You are adding a Span containing number of notifications to a Button: bellBtn.getElement().appendChild(numberOfNotifications.getElement());
In the javadoc for .getElement() you stated:
If you see a direct call to this method in your applications UI code, you should consider that as a sign that you are probably doing something wrong and you should instead use other methods from your component
And I am wondering how should we tackle this without .getElement() and .append() for those components.
I would like this span to increment/decrement when the number of items changes, respectively to disappear when it is 0.
What do you recommend in this case?
I’m a bit confused, Button class does not have an add() method.
Were you thinking about adding both the button and span to a HorizontalLayout? Or adding the button to the span and treating the span as “the button”?
I implemented it that way on my side but I got an issue when trying to remove the Span from the Button. The case when there are no more notifications and the Span must disappear.
I don’t see any method on the Button to update the whole list of children Elements.
I was thinking about getting the children with new ArrayList<>(button.getElement().getChildren()) as Elements or new ArrayList<>(notificationsButton.getChildren().toList()) as Components, remove the Span by className, put the list back and refresh the UI.

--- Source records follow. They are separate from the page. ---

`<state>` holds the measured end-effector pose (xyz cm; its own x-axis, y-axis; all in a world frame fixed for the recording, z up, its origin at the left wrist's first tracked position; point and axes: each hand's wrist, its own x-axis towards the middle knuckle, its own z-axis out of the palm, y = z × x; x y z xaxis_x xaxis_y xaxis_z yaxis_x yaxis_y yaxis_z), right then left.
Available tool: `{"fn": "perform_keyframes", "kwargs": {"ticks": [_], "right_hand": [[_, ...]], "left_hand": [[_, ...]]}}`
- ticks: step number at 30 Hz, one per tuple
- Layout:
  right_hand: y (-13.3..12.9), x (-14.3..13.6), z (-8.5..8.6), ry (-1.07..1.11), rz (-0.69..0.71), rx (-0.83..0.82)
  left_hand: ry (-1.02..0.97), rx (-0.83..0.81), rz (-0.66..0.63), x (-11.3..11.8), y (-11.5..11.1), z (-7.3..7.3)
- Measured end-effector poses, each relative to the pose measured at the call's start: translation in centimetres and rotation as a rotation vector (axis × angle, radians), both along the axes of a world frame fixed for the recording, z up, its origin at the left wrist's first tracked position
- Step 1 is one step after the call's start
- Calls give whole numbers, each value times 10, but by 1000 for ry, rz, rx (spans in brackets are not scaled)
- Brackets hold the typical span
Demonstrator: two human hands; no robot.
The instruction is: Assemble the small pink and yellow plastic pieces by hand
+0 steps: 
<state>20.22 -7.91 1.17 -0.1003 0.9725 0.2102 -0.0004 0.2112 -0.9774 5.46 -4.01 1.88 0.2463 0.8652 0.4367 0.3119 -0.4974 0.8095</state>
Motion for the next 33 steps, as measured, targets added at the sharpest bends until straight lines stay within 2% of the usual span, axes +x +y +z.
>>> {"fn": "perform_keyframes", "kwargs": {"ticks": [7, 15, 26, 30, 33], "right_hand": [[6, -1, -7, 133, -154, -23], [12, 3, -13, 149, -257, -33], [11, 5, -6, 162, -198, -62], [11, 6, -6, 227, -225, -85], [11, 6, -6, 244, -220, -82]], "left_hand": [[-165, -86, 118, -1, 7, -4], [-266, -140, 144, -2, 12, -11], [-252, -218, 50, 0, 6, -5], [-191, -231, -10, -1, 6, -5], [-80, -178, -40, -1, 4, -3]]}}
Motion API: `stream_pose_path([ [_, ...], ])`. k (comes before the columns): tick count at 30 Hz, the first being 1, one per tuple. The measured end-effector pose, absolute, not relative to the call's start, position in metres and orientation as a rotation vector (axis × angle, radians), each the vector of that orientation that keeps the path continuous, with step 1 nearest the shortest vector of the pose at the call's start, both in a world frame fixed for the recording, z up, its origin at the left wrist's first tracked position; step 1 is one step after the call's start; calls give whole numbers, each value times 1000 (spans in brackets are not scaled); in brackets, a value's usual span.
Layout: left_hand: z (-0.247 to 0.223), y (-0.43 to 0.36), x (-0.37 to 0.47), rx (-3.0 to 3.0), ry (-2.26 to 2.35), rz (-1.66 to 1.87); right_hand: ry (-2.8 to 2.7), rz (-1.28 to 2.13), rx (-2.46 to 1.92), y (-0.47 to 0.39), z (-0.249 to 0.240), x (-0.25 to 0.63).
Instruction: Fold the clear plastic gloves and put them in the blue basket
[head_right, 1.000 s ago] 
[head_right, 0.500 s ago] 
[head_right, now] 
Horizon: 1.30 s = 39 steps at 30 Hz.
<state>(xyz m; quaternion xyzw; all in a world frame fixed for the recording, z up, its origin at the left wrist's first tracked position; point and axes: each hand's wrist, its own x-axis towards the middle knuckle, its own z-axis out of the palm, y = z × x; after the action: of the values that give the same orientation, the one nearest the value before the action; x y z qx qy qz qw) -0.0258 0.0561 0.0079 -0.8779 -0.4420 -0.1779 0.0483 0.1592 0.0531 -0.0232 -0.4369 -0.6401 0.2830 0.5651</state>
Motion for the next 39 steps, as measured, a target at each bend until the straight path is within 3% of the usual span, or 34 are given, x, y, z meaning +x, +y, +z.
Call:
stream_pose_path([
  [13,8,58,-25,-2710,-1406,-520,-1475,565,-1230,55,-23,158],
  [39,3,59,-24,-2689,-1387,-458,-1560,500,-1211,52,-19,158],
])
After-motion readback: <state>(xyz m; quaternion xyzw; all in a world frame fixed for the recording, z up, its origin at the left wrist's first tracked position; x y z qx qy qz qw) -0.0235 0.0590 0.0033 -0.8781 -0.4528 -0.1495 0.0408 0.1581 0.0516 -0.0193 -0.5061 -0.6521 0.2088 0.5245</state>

I also tried to set visibility for the span to false, but seems to break the button on refresh (and sometimes the whole UI).
For context, I have a NotificationButton which opens a Dialog containing a grid with notifications.
I declared both the button and span at class level and attached the span during view + hidden grid refresh. I check the number of notifications using the service and make the span visibility false when it returns 0 and true when > 0 (and set the span value). I have a broadcaster which fires grid refresh events when the repository saves/deletes notifications.